(Exercise details): Word for word, restate the lines of the data below between those holding "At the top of" and "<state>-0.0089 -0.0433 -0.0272", inclusive; pictures do not belong in the copy.

[Collected data entries]

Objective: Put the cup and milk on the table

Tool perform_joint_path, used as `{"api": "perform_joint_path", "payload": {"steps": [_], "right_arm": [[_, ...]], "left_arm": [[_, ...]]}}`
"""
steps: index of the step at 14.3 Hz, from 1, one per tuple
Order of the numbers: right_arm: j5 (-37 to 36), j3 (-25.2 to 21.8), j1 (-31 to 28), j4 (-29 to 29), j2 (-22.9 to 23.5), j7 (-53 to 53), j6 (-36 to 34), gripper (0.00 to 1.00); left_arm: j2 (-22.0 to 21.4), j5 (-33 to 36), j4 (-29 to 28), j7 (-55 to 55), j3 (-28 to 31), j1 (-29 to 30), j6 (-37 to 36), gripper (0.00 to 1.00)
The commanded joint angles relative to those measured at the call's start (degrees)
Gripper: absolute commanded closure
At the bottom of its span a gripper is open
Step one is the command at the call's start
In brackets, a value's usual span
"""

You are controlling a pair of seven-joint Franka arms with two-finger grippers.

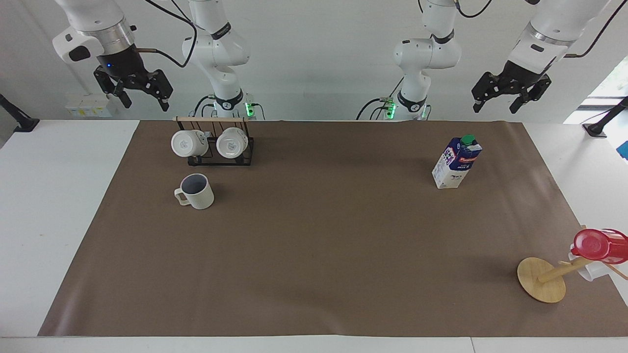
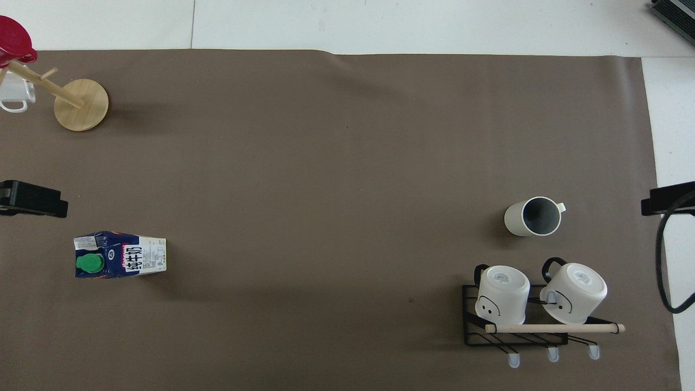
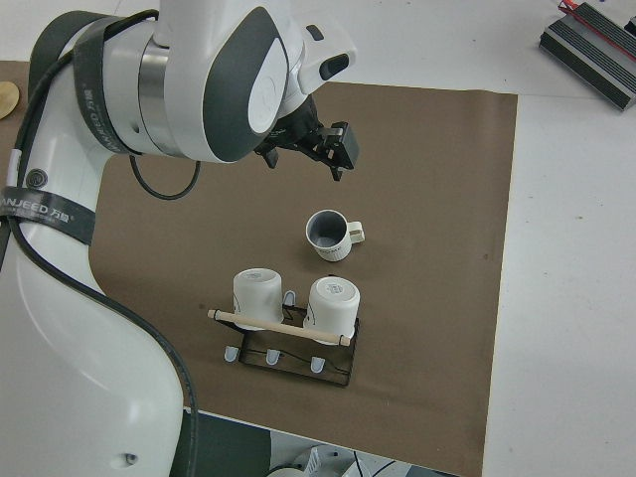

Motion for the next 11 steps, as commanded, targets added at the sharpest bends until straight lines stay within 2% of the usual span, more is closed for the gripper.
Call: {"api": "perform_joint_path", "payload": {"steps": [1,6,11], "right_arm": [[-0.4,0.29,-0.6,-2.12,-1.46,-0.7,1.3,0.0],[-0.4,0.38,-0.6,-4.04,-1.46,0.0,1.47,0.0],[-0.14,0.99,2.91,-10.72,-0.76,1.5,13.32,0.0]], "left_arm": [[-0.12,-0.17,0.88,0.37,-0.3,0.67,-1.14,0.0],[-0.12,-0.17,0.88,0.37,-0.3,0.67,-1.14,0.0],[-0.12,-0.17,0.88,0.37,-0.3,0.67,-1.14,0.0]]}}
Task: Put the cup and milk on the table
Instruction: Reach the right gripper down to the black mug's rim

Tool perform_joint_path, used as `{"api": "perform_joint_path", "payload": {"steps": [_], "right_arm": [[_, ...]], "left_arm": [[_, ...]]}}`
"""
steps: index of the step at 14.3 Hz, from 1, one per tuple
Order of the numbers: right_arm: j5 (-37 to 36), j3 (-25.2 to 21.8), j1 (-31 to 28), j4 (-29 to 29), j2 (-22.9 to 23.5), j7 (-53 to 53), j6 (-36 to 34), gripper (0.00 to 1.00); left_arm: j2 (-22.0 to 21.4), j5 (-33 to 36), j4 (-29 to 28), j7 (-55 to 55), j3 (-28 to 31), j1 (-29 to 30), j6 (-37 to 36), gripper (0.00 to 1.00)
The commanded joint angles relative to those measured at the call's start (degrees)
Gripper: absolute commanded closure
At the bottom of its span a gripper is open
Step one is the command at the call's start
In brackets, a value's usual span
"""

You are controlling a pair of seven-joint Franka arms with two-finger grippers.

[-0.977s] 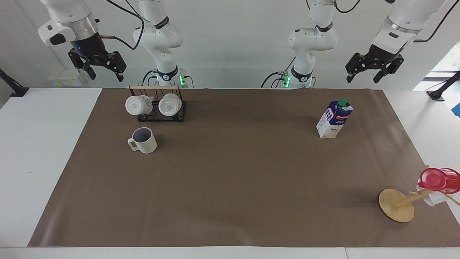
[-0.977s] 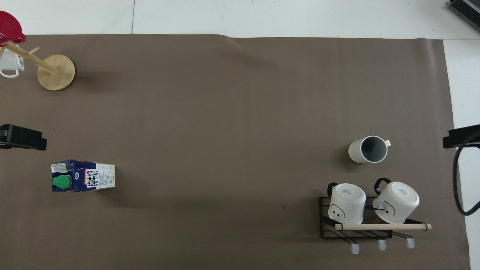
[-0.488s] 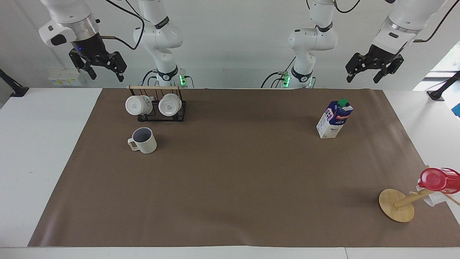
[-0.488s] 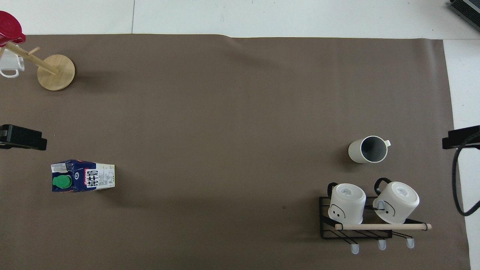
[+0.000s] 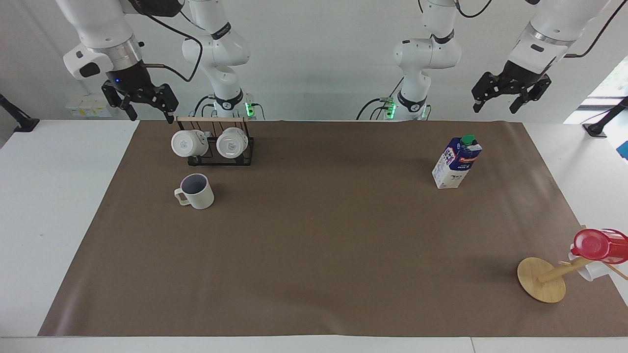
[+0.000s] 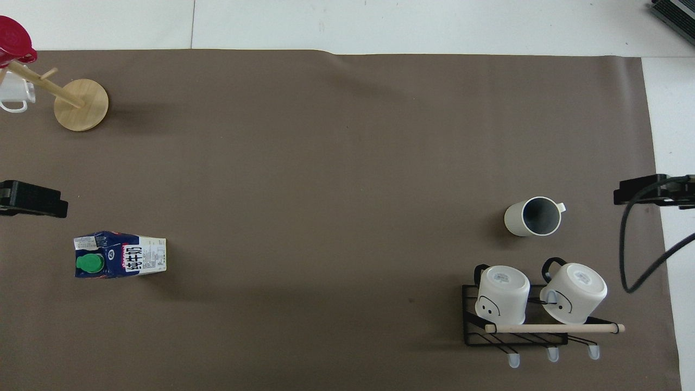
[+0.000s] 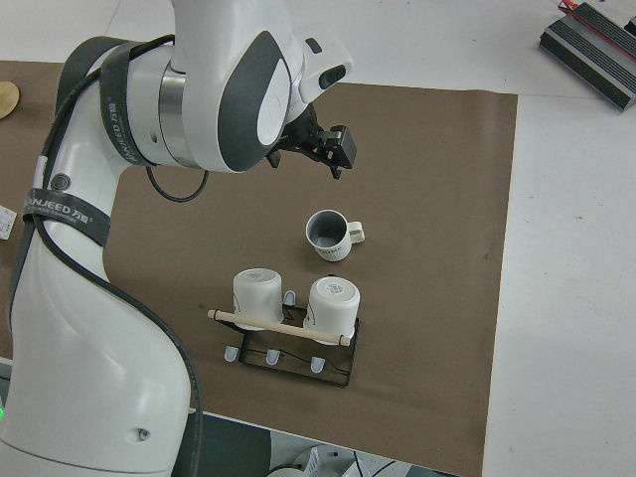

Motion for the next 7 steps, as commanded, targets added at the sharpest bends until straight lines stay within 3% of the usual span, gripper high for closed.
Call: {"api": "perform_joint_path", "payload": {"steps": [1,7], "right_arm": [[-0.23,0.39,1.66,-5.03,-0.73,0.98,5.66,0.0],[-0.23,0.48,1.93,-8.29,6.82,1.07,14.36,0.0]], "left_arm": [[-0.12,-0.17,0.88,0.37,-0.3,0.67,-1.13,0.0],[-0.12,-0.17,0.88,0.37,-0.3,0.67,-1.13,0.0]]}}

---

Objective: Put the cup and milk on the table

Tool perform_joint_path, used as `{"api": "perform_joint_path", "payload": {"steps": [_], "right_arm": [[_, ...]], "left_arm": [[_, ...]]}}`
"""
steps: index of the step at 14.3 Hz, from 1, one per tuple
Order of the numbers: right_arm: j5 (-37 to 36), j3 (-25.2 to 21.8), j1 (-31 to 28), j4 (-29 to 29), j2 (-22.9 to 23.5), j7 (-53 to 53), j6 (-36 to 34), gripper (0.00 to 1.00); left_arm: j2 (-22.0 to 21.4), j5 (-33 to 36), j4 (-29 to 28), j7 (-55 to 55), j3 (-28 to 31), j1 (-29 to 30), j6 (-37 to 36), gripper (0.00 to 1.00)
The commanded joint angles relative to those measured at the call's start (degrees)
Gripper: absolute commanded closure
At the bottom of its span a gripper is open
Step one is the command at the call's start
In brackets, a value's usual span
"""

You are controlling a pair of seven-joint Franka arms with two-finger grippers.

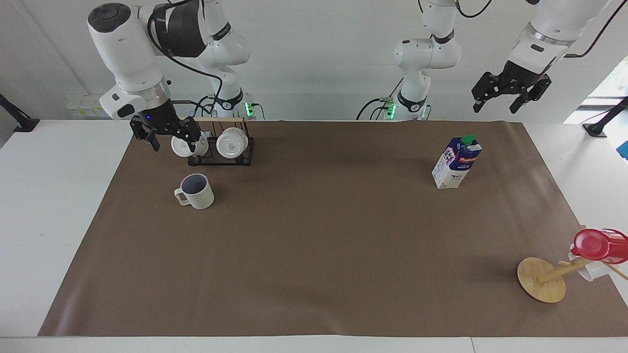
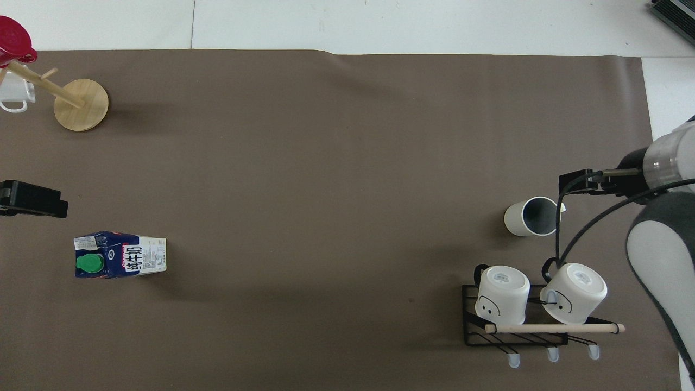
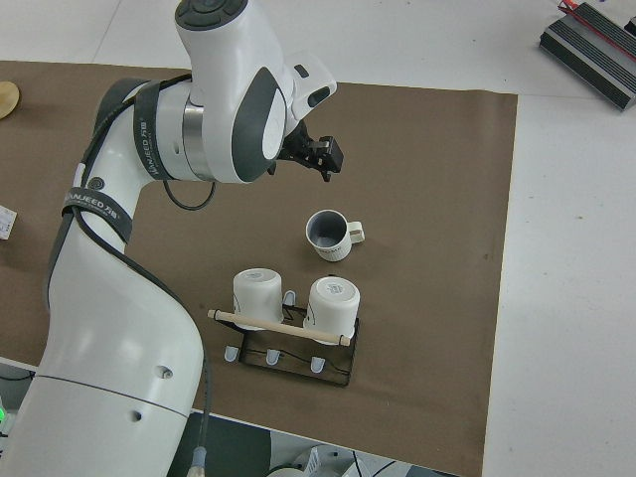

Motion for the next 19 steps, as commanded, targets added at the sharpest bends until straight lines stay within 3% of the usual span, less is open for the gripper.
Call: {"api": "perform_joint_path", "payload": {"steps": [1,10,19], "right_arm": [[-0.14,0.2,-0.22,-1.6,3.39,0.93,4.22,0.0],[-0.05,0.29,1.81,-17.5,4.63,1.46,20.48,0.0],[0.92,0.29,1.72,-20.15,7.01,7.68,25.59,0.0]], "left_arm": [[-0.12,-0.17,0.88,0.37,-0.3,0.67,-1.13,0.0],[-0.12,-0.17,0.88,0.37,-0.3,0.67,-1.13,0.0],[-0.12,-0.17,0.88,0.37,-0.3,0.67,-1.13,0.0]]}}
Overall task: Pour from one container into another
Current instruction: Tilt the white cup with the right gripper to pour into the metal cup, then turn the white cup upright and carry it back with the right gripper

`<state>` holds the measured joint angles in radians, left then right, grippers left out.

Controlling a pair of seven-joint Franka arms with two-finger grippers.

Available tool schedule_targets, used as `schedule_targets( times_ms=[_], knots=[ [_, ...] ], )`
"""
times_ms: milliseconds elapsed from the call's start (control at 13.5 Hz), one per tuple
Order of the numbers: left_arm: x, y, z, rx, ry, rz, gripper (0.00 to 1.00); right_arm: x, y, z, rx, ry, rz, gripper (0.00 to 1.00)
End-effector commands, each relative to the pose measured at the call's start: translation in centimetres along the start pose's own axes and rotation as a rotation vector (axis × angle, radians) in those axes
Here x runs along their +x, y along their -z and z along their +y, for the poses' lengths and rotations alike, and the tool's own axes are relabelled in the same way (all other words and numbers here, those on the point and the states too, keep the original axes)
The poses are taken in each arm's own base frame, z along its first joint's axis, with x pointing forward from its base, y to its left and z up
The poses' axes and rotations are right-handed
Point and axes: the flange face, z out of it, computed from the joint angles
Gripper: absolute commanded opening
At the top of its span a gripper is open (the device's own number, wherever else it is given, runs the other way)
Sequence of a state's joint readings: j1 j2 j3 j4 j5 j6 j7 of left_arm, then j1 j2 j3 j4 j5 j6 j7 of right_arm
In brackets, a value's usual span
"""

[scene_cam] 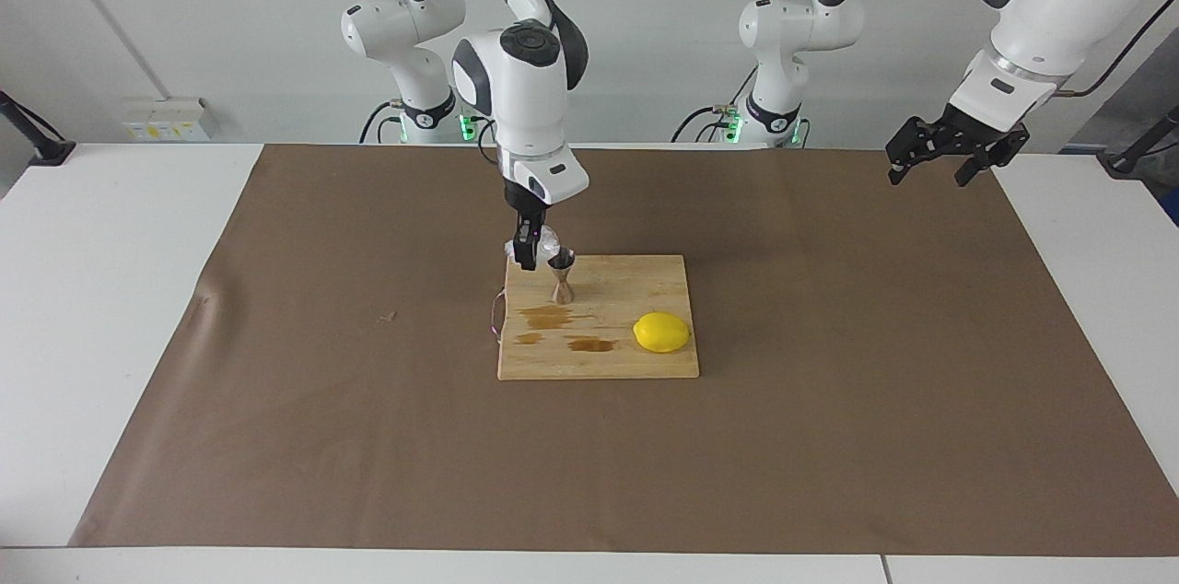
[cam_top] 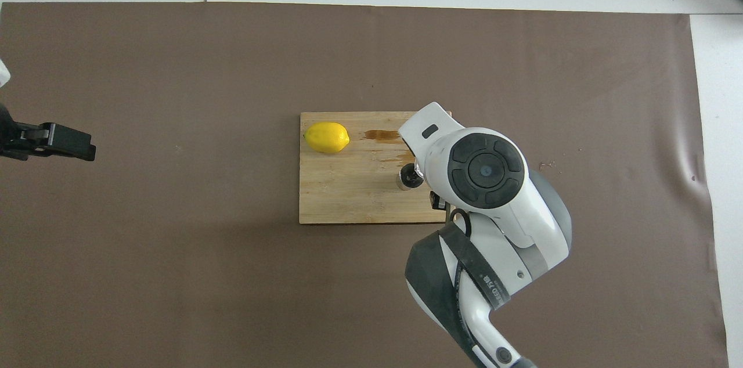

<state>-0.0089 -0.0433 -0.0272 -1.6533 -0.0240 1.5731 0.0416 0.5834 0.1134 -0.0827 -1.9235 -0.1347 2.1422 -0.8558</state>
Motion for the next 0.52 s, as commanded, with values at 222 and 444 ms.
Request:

(Exercise response):
At the top of its span a gripper is open (the device's own number, wherever else it is given, runs the other way)
Sequence of a state's joint readings: j1 j2 j3 j4 j5 j6 j7 of left_arm, then j1 j2 j3 j4 j5 j6 j7 of right_arm
In brackets, a value's usual span
"""

[scene_cam] 
[cam_top] 

<state>-0.0089 -0.0433 -0.0272 -1.6533 -0.0240 1.5731 0.0416 0.5834 0.1134 -0.0827 -1.9235 -0.1347 2.1422 -0.8558</state>

The exercise is done, with nothing left to add.